As you say, clearly there is some instability here - the 20% -ve slowdown for L3 logging is particularly weird. I suspect it has to do with time keeping, e.g. NTP made the clock run slower. I think we'll need to do multiple runs (8?) and take the median. I realise that's painful, but I can't think of an alternative.

…

-- https://undo.io | Record. Replay. Resolve. Technical Paper: Fix Bugs Faster with Time Travel Debugging <https://info.undo.io/time-travel-debugging-whitepaper>

1 reply

gapisback Jun 14, 2024
Collaborator Author

Email exchange with @gregthelaw on this comment:

It's not a 20% drop but a 20% gain. L3-logging did -better- than baseline. That's even weird!

Sorry that's what I meant by "negative slowdown" -- negative slowdown = speedup. It's clearly a measurement error.
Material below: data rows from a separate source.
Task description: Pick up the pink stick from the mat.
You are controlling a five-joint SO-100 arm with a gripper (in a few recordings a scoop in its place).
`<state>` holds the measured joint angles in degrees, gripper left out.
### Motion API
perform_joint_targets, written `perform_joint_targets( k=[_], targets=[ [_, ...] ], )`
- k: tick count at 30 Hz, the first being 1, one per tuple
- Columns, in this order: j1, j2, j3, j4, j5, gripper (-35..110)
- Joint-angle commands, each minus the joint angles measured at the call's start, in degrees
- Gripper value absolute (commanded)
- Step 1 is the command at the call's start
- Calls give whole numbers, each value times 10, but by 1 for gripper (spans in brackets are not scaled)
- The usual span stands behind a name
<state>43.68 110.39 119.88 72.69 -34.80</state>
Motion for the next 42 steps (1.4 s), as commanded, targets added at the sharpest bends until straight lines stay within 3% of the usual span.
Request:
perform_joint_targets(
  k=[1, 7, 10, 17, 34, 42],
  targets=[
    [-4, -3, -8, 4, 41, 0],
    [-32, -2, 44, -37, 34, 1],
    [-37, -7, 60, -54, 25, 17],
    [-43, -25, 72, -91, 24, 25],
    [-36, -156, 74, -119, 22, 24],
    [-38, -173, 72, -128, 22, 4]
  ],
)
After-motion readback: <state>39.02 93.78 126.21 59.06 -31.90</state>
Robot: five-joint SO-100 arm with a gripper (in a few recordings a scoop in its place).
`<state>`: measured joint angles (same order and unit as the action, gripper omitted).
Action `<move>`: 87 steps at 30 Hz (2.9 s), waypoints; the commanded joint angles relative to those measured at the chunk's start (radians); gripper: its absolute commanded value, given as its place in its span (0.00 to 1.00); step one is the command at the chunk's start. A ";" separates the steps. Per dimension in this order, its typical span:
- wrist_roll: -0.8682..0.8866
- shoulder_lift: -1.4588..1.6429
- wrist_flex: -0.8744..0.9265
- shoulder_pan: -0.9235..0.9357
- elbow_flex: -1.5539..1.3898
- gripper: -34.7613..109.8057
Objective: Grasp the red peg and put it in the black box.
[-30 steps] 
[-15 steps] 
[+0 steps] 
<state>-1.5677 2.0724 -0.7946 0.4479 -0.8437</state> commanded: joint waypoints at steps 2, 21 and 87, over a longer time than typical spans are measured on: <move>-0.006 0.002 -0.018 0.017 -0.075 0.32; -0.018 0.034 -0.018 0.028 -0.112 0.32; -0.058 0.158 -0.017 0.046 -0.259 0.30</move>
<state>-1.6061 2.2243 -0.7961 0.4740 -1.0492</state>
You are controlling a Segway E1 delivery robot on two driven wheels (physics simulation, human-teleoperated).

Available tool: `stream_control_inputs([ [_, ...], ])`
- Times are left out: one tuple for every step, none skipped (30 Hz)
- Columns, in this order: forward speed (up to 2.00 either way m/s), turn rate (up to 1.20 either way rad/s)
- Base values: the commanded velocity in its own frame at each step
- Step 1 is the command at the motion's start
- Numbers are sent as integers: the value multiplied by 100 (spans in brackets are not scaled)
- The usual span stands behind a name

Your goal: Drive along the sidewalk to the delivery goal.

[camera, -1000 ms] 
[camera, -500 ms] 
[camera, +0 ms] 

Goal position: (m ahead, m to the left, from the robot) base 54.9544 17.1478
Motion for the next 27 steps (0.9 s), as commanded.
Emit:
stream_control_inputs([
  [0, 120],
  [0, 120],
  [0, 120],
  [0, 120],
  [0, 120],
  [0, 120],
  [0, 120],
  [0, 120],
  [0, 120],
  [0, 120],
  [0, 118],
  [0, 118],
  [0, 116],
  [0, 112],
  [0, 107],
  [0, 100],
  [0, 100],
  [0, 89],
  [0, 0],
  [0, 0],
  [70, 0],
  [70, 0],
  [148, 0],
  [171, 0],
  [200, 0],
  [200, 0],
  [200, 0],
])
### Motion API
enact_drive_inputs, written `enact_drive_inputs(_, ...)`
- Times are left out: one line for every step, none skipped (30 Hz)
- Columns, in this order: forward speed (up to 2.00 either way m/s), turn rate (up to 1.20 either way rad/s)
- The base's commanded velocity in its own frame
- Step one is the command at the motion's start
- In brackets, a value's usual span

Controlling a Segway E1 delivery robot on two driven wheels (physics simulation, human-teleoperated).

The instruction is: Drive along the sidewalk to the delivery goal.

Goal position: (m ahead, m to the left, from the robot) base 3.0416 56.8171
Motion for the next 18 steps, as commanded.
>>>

My guess is to do with clocks. e.g. NTP detected that the system clock was ahead, so it slowed down the clock for a bit and so the test appeared to get more throughput. If that's right, then doing a bunch and taking the median should solve it.

Greg

gregthelaw · 2024-06-16T18:01:50Z

gregthelaw
Jun 16, 2024
Collaborator

All very odd, isn't it?

The numthreads=1 and numthreads=4 are reasonable. numthreads=2 is disappointing because, as you say, spdlog appears to be competitive. But on numthreads=8 we once again see spdlog and L3 all have negative slowdown - i.e. a speedup compared to baseline. This implies that we are still not able to measure accurately.

Did you say the machine you're using has 72 physical cores? That is presumably a NUMA architecture, and weird shit can indeed happen there. Can you try with a smaller machine, specifically one that is not NUMA?

And/or we may need to experiment with pinning threads to CPU cores - e.g. sched_setaffinity() Note that Linux CPU numbering is weird though -- you'd think CPU's 1 and 2 would be 'neighbours' but they're usually not.

1 reply

gapisback Jun 16, 2024
Collaborator Author

@gregthelaw I am using a c5n.metal h/w config. As per this AWS article, for the machine I am using:

C5n instances feature the Intel Xeon Platinum 8000 series (Skylake-SP) processor with a sustained all core Turbo CPU clock speed of up to 3.5 GHz. C5n instances provide up to 100 Gbps of network bandwidth and up to 19 Gbps of dedicated bandwidth to Amazon EBS. C5n instances also feature 33% higher memory footprint compared to C5 instances. C5n.18xlarge instances support [Elastic Fabric Adapter (EFA)](https://aws.amazon.com/hpc/efa/) to run tightly-coupled [HPC](https://aws.amazon.com/hpc/) applications at scale on AWS.

As per Intel's this processor arch doc, the Skylake Mesh Architecture does seem like it's a NUMA machine.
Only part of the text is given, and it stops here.